> [PROBLEM TO SOLVE]
If a line in the data holds "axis", copy that line out in full.

> [COLLECTED DATA]
————————

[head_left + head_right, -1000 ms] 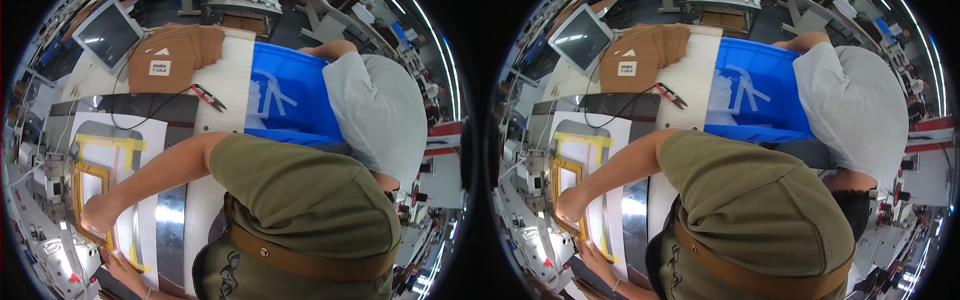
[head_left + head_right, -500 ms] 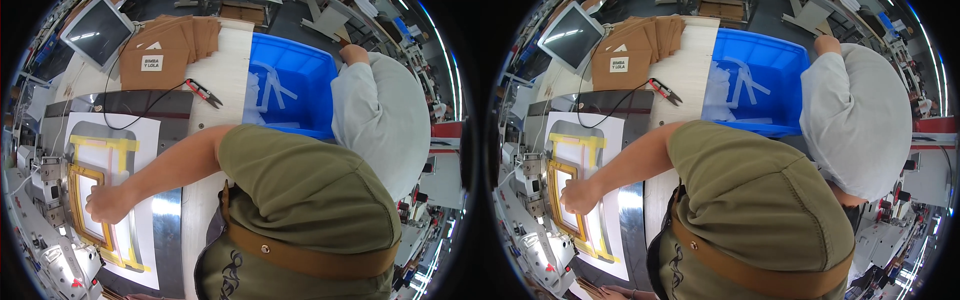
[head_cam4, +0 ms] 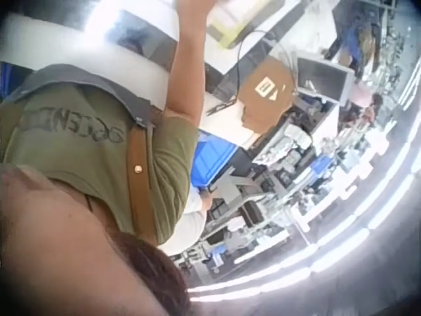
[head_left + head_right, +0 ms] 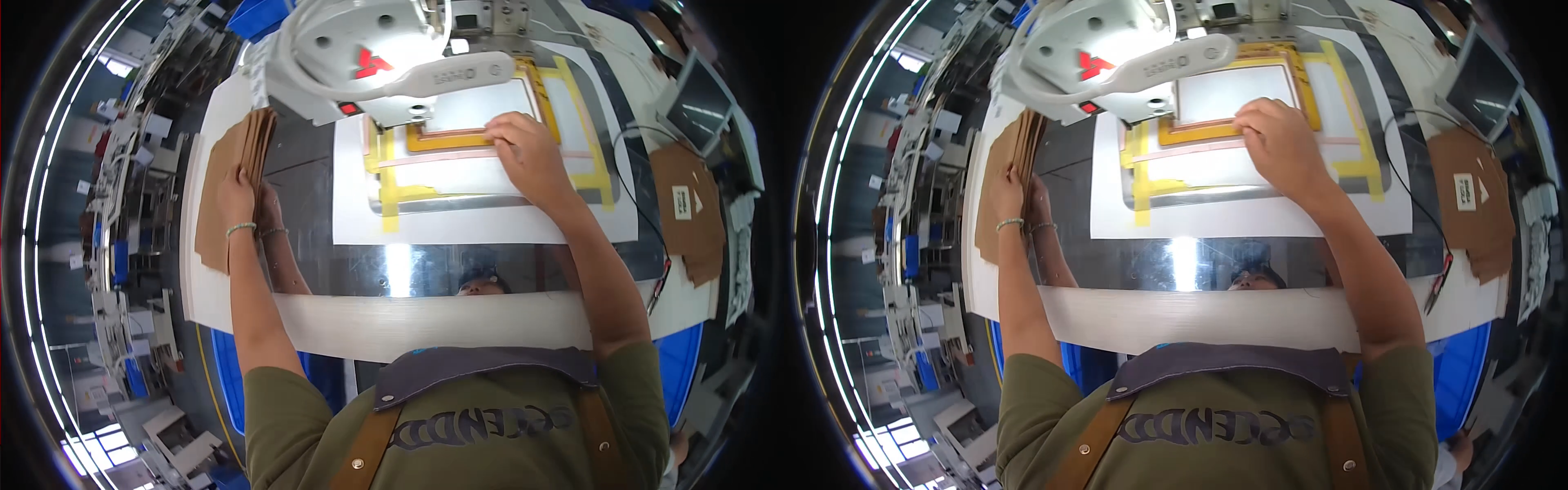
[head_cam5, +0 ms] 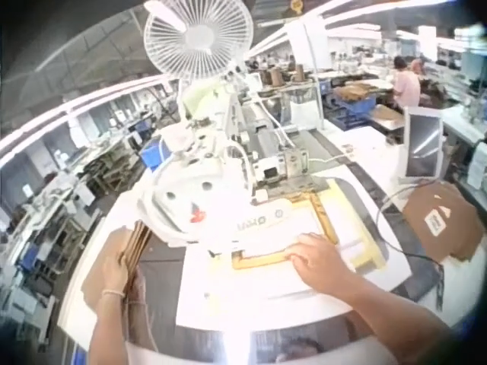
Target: Sewing brand labels onto leather components using an industrial sewing machine.
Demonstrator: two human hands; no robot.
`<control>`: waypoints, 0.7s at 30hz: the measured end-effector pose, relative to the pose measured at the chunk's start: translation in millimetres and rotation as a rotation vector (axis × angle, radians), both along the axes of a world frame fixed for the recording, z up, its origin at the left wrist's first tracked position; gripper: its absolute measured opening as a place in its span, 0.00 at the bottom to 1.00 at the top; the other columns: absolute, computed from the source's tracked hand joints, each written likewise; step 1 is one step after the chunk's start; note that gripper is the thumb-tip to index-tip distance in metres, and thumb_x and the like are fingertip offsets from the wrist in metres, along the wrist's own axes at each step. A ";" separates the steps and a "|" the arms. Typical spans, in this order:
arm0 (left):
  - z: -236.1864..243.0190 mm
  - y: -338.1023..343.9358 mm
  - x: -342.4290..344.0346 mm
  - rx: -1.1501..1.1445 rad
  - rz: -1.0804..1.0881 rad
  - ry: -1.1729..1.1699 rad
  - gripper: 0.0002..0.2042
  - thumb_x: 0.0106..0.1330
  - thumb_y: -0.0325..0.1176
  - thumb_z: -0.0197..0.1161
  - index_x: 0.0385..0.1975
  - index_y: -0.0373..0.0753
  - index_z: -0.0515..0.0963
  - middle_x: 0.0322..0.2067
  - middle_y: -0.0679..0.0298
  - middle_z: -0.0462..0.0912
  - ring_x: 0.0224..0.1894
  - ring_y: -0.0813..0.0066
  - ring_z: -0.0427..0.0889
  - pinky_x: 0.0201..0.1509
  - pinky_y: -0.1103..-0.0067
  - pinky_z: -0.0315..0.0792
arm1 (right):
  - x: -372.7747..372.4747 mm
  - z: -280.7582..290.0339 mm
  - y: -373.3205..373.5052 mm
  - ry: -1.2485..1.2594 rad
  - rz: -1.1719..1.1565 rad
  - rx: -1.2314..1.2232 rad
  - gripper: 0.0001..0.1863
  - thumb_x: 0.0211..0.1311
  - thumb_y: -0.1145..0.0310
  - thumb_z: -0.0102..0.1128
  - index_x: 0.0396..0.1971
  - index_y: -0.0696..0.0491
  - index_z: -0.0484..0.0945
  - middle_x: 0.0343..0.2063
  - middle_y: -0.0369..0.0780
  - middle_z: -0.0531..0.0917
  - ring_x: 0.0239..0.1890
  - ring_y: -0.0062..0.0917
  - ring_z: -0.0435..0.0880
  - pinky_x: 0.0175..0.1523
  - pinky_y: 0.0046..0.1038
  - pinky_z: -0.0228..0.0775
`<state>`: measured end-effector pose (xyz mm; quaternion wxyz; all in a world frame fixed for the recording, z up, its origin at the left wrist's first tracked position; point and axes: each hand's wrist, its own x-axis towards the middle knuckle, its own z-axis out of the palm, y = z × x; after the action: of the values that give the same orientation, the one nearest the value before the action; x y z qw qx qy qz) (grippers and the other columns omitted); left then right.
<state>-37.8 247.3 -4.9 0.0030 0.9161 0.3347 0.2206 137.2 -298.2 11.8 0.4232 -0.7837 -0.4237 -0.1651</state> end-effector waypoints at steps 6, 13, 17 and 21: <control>14.5 -3.3 -5.3 0.048 -0.047 0.026 0.13 0.77 0.40 0.62 0.50 0.41 0.88 0.43 0.47 0.90 0.46 0.43 0.89 0.50 0.56 0.81 | 0.4 -4.5 -9.6 0.047 -0.030 -0.040 0.07 0.67 0.79 0.59 0.38 0.59 0.85 0.43 0.41 0.88 0.48 0.37 0.86 0.56 0.38 0.75; 23.4 30.3 0.9 0.138 -0.198 0.047 0.12 0.73 0.34 0.63 0.50 0.39 0.88 0.41 0.44 0.90 0.44 0.41 0.88 0.51 0.56 0.82 | 0.5 -2.6 -10.8 0.081 -0.023 -0.043 0.07 0.68 0.78 0.58 0.40 0.59 0.85 0.43 0.42 0.88 0.48 0.38 0.86 0.56 0.38 0.74; 33.1 58.1 16.3 -0.048 -0.071 0.178 0.13 0.72 0.33 0.64 0.48 0.34 0.90 0.35 0.42 0.90 0.40 0.46 0.90 0.51 0.62 0.83 | 1.6 -3.6 -13.7 0.067 -0.040 -0.062 0.07 0.70 0.77 0.58 0.40 0.58 0.86 0.43 0.42 0.88 0.47 0.38 0.86 0.55 0.38 0.74; 72.7 136.3 -37.5 -0.501 0.000 -0.638 0.15 0.72 0.38 0.69 0.46 0.31 0.90 0.32 0.51 0.91 0.37 0.66 0.92 0.48 0.71 0.83 | 1.2 1.5 1.2 0.079 0.024 0.005 0.07 0.70 0.76 0.58 0.40 0.58 0.86 0.43 0.42 0.88 0.47 0.38 0.86 0.55 0.38 0.73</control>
<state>-75.3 383.6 67.8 0.3301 0.7725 0.3604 0.4055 138.3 -297.0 13.4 0.4433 -0.7835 -0.4156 -0.1301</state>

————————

> [EXERCISE RESPONSE]
`<control>`: waypoints, 0.7s at 30hz: the measured end-effector pose, relative to the pose measured at the chunk's start: translation in millimetres and rotation as a rotation vector (axis × angle, radians), both along the axes of a world frame fixed for the recording, z up, its origin at the left wrist's first tracked position; gripper: its absolute measured opening as a place in its span, 0.00 at the bottom to 1.00 at the top; the other columns: absolute, computed from the source's tracked hand joints, each written likewise; step 1 is one step after the chunk's start; note that gripper is the thumb-tip to index-tip distance in metres, and thumb_x and the like are fingertip offsets from the wrist in metres, along the wrist's own axes at each step. A ";" separates the steps and a "|" the arms. Typical spans, in this order:
`<state>`: measured end-effector pose (xyz mm; quaternion wxyz; all in a world frame fixed for the recording, z up, its origin at the left wrist's first tracked position; point and axes: each hand's wrist, its own x-axis towards the middle knuckle, its own z-axis out of the palm, y = z × x; after the action: of the values that give the same orientation, the one nearest the value before the action; x y z qw qx qy qz) (grippers and the other columns omitted); left then right.

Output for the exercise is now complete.